Transcribe all the entries word for word, skipping the pictures.

- [Record set]:
== Segment start ==

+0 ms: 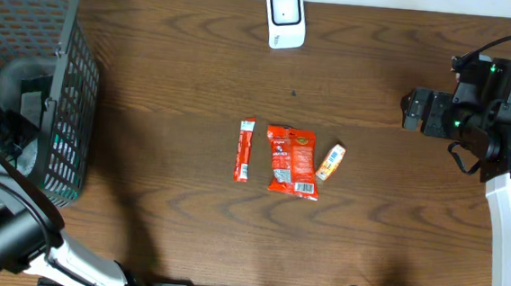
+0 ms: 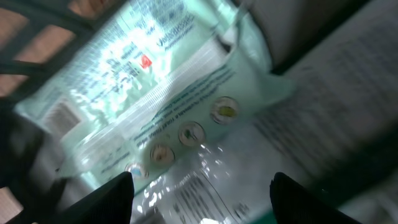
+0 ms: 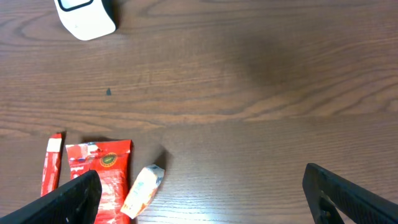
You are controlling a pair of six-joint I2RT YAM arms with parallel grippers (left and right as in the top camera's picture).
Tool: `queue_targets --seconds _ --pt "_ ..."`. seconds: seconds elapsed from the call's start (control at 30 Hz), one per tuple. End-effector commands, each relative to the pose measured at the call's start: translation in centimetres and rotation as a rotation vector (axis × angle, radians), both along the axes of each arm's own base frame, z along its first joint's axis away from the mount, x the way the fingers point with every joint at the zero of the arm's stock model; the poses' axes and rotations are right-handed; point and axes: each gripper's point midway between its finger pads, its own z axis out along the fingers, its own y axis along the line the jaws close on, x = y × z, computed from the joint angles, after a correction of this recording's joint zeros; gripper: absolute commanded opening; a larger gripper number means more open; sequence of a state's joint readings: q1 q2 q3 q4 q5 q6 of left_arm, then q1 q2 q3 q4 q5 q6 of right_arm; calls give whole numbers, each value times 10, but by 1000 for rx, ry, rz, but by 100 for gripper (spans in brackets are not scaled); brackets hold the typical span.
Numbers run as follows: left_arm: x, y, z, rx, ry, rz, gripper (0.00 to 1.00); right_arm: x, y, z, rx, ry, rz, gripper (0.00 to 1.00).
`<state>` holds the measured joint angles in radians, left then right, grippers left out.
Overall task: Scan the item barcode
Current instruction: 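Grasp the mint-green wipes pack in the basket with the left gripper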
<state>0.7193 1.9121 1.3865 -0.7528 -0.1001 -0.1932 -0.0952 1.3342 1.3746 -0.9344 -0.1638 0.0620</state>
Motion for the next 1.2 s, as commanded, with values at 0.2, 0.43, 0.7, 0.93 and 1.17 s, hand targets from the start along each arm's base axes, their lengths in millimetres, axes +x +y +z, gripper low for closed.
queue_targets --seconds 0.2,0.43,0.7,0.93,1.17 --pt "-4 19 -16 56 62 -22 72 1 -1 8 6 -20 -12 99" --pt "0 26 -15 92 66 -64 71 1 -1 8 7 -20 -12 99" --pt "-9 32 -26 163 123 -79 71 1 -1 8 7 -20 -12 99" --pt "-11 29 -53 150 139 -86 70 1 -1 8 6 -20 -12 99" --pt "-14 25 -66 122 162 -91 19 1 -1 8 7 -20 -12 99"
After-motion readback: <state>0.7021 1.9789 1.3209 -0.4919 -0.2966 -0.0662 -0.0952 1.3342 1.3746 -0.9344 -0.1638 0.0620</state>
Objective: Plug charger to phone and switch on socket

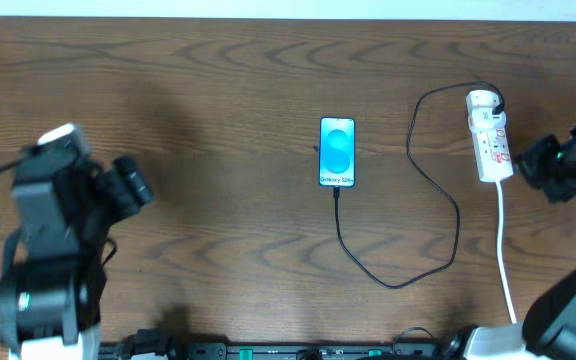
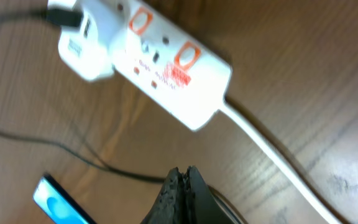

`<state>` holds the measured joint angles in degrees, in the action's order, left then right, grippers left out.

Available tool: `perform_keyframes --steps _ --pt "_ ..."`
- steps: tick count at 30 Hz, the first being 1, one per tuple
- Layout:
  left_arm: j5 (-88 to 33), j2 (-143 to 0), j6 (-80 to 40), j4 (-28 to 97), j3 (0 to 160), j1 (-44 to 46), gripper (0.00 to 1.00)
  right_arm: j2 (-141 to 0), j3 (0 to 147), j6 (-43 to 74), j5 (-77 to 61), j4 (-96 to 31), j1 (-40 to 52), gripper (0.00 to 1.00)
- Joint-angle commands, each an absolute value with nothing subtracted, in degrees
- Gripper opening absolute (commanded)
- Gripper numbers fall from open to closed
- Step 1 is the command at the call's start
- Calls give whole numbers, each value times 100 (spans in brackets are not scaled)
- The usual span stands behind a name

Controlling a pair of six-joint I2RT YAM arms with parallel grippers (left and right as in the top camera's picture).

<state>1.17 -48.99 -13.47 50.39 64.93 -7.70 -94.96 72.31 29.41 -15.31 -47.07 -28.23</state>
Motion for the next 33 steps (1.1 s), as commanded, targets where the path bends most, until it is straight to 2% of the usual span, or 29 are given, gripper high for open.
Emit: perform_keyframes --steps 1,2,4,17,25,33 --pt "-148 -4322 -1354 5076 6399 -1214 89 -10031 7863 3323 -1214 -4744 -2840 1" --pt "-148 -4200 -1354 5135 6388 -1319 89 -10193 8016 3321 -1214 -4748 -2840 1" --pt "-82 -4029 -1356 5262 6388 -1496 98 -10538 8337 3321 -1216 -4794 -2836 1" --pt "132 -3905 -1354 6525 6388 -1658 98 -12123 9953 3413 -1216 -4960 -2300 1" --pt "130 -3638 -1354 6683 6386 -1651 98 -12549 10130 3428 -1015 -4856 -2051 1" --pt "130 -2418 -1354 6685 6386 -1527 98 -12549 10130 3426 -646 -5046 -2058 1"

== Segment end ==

- [Exercise solution]:
+0 ms: 
+0 ms: 
+0 ms: 
You are controlling a pair of six-joint I2RT YAM arms with parallel grippers (left and right as in the top camera's picture).
Tool: `queue_targets --seconds _ --pt "_ ..."`. seconds: seconds elapsed from the call's start (control at 30 Hz), one per tuple. End-effector commands, each relative to the pose measured at the call's start: translation in centimetres and rotation as a rotation vector (axis × angle, radians), both along the axes of each arm's own base frame, z along its first joint's axis away from the mount, x the way the fingers point with every joint at the zero of the arm's stock model; the poses' axes and rotations are right-handed; point and axes: each gripper's point midway between its finger pads, its own z axis out along the fingers, its own y axis along the line the jaws close on, x = y × z, computed from the joint angles, after a correction of this recording's joint zeros; gripper: absolute commanded opening; a larger gripper number means more open; sequence of a state's joint readings: q1 q2 q3 q4 q5 q6 of left_arm, then q1 q2 q3 q4 q5 q6 of right_arm; calls give whole numbers, each value times 10, but by 1000 for rx, ry, rz, but by 100 for gripper (spans in brackets are not scaled); brackets hold the typical span.
Numbers run as follows: left_arm: x, y, z, rx, ry, rz, gripper (0.00 to 1.00); right_arm: x, y, z, rx, ry, rz, gripper (0.00 to 1.00).
`<state>` holds the measured joint angles in radians, left then right, grippers left out.
Overall task: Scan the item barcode
Current instruction: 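Grasp the mint-green wipes pack in the basket with the left gripper
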<state>0.7193 1.9121 1.3865 -0.7528 -0.1001 -0.1932 -0.0952 1.3342 1.3746 -0.9344 -0.1638 0.0620</state>
Motion for the next 1.2 s, as commanded, with values at 0.2, 0.43, 0.7, 0.93 and 1.17 s, hand targets from the start along each arm's base axes, their lengths in millimetres, axes +x +y +z, gripper low for closed.
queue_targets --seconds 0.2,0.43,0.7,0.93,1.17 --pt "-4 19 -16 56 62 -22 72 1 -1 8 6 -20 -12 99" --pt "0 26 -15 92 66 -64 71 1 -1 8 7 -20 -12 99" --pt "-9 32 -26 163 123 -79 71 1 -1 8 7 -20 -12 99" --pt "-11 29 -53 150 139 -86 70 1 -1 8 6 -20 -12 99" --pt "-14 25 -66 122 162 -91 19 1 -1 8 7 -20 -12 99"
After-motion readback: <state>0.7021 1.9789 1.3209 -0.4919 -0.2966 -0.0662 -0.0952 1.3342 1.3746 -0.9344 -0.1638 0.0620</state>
Objective: Plug charger to phone and switch on socket


`<state>` holds the measured joint angles in degrees, in the action's order, left then right, grippers left out.

Available tool: `perform_keyframes --steps _ --pt "_ ..."`
- steps: tick count at 30 Hz, the first being 1, one per tuple
- Layout:
  left_arm: j5 (-88 to 33), j2 (-143 to 0), j6 (-80 to 40), j4 (-28 to 97), j3 (0 to 160), j1 (-44 to 46), gripper (0.00 to 1.00)
  right_arm: j2 (-141 to 0), j3 (0 to 147), j6 (-43 to 74), j5 (-77 to 61), j4 (-96 to 31), j1 (-40 to 52), gripper (0.00 to 1.00)
- Joint-angle commands, each an absolute value with nothing subtracted, in degrees
- Gripper opening absolute (commanded)
- Gripper numbers fall from open to closed
- Step 1 is the command at the call's start
- Calls give whole numbers, each value times 100 (spans in brackets are not scaled)
- The usual span stands behind a name

Controlling a pair of six-joint I2RT YAM arms with parallel grippers (left and right as in the top camera's picture).

<state>1.17 -48.99 -13.47 50.39 64.93 -7.70 -94.96 72.31 29.41 -15.31 -47.07 -28.23</state>
Motion for the next 33 steps (1.1 s), as commanded, targets where the path bends most, until it is straight to 2% of the usual span, or 29 are given, gripper high for open.
Emit: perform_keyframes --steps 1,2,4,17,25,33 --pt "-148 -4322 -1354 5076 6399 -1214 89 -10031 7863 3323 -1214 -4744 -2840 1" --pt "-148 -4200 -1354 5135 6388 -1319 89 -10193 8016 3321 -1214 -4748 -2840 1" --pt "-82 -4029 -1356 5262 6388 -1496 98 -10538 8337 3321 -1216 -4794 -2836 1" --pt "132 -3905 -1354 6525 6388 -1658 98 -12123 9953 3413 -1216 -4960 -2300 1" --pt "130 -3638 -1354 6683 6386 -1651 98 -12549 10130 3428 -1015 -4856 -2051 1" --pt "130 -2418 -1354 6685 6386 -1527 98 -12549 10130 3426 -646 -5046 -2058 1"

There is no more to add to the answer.